## PROBLEM STATEMENT
Would you repeat each of the lines below exactly?

## RAW DATA
--- START ---

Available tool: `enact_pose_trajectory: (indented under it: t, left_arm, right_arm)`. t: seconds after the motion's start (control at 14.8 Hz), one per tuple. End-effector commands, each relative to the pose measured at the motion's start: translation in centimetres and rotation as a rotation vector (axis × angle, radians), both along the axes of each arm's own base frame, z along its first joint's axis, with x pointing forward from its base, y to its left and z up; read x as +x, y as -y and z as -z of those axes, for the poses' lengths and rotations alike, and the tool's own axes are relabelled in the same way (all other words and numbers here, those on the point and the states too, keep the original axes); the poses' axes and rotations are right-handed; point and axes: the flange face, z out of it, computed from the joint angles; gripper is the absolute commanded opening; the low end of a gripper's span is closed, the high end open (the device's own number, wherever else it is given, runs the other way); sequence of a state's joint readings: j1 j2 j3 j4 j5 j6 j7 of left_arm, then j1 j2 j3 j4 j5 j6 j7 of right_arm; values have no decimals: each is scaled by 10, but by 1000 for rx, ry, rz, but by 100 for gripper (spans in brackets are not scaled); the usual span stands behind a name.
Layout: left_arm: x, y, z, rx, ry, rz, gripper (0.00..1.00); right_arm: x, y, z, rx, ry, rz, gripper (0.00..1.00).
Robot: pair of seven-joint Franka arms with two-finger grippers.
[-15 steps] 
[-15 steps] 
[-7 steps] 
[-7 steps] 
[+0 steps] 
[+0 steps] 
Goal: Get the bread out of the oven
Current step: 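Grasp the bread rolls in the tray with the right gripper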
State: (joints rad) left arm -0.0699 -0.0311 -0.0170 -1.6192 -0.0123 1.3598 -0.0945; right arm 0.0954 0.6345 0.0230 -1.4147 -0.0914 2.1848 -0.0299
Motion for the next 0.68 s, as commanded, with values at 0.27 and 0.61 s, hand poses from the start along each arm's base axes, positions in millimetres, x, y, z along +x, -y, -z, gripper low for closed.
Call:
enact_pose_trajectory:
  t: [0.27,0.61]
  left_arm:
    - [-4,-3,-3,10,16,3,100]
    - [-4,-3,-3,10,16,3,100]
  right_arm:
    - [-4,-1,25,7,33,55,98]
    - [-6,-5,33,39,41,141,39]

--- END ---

## RESPONSE AREA
Available tool: `enact_pose_trajectory: (indented under it: t, left_arm, right_arm)`. t: seconds after the motion's start (control at 14.8 Hz), one per tuple. End-effector commands, each relative to the pose measured at the motion's start: translation in centimetres and rotation as a rotation vector (axis × angle, radians), both along the axes of each arm's own base frame, z along its first joint's axis, with x pointing forward from its base, y to its left and z up; read x as +x, y as -y and z as -z of those axes, for the poses' lengths and rotations alike, and the tool's own axes are relabelled in the same way (all other words and numbers here, those on the point and the states too, keep the original axes); the poses' axes and rotations are right-handed; point and axes: the flange face, z out of it, computed from the joint angles; gripper is the absolute commanded opening; the low end of a gripper's span is closed, the high end open (the device's own number, wherever else it is given, runs the other way); sequence of a state's joint readings: j1 j2 j3 j4 j5 j6 j7 of left_arm, then j1 j2 j3 j4 j5 j6 j7 of right_arm; values have no decimals: each is scaled by 10, but by 1000 for rx, ry, rz, but by 100 for gripper (spans in brackets are not scaled); the usual span stands behind a name.
Layout: left_arm: x, y, z, rx, ry, rz, gripper (0.00..1.00); right_arm: x, y, z, rx, ry, rz, gripper (0.00..1.00).
Robot: pair of seven-joint Franka arms with two-finger grippers.
[-15 steps] 
[-15 steps] 
[-7 steps] 
[-7 steps] 
[+0 steps] 
[+0 steps] 
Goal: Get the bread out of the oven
Current step: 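Grasp the bread rolls in the tray with the right gripper
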State: (joints rad) left arm -0.0699 -0.0311 -0.0170 -1.6192 -0.0123 1.3598 -0.0945; right arm 0.0954 0.6345 0.0230 -1.4147 -0.0914 2.1848 -0.0299
Motion for the next 0.68 s, as commanded, with values at 0.27 and 0.61 s, hand poses from the start along each arm's base axes, positions in millimetres, x, y, z along +x, -y, -z, gripper low for closed.
Call:
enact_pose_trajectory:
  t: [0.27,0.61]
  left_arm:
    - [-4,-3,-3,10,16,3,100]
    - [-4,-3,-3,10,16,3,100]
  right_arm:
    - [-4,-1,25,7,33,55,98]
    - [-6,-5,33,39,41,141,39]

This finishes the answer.